**The problem**: In the listing below, how many lines contain "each"? Answer with the number alone.

**Data excerpt**:
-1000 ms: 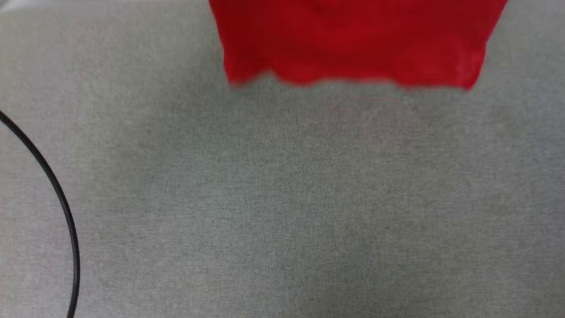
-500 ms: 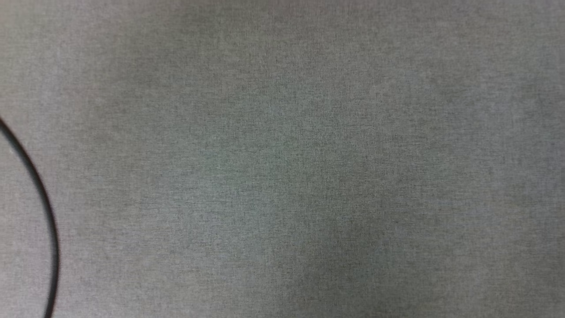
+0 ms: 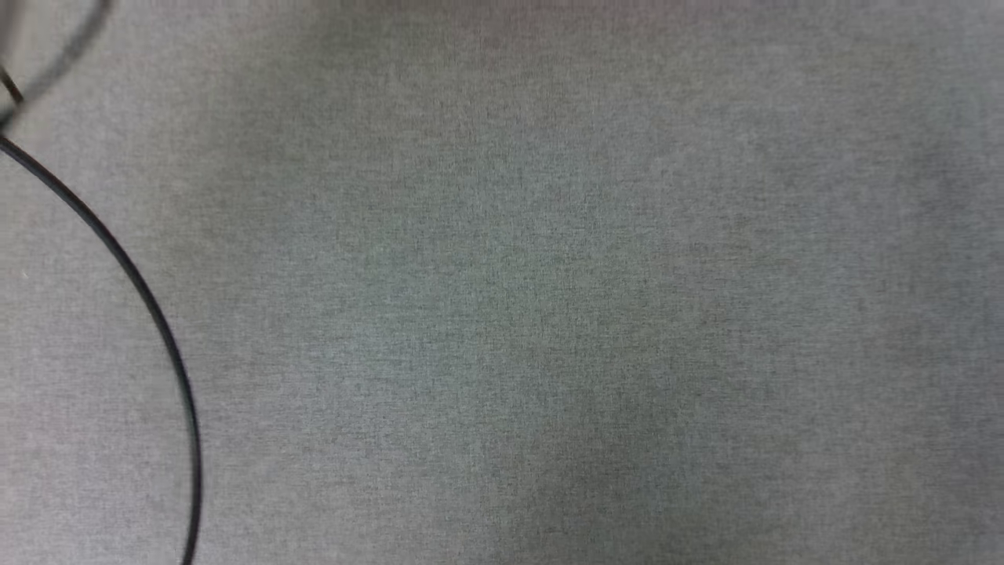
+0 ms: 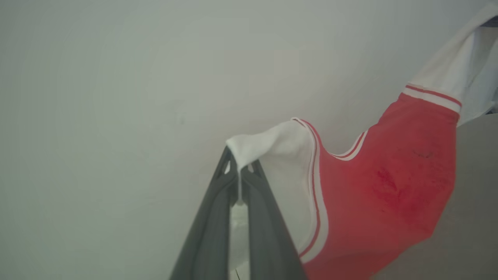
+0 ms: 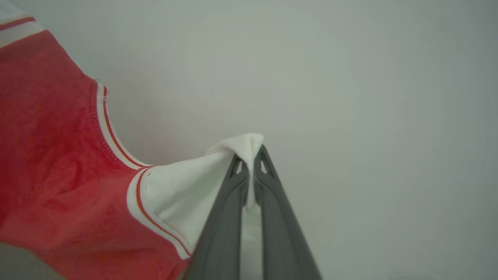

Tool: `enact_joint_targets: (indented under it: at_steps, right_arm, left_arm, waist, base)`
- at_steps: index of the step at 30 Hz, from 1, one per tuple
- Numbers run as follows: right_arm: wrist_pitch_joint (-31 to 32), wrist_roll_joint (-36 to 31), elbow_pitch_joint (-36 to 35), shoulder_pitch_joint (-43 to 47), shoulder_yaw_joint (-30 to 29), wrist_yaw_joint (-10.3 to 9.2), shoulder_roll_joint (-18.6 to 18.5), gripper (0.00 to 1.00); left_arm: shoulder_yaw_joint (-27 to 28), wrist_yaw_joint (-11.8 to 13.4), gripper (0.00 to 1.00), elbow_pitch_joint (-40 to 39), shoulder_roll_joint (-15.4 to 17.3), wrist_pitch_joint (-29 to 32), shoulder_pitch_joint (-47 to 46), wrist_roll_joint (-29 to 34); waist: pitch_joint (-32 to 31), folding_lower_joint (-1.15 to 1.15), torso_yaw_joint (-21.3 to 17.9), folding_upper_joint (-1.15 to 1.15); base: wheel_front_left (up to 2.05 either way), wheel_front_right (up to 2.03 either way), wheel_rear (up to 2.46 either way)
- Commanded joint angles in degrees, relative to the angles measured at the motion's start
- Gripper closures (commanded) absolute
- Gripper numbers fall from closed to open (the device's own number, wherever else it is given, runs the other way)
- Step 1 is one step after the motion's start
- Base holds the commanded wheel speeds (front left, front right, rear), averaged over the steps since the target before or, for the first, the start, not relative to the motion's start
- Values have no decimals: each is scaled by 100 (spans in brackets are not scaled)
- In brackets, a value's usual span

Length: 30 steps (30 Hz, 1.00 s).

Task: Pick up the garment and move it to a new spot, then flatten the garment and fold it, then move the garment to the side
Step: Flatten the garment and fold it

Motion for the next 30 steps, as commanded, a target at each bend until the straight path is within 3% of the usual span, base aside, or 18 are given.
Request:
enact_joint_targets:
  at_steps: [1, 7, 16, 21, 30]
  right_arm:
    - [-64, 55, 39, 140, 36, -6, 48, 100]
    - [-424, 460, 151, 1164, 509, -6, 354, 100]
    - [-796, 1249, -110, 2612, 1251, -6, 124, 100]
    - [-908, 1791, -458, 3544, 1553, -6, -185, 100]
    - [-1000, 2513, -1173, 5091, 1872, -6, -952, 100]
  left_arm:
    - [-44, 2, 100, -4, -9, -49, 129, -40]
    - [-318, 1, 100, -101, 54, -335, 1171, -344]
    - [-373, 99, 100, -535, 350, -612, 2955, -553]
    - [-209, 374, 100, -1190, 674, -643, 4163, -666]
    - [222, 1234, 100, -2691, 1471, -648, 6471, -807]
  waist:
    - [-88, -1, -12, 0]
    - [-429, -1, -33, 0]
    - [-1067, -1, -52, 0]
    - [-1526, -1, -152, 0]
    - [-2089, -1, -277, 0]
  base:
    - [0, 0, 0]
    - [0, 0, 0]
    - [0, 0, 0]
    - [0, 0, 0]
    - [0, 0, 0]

**Expected answer**: 2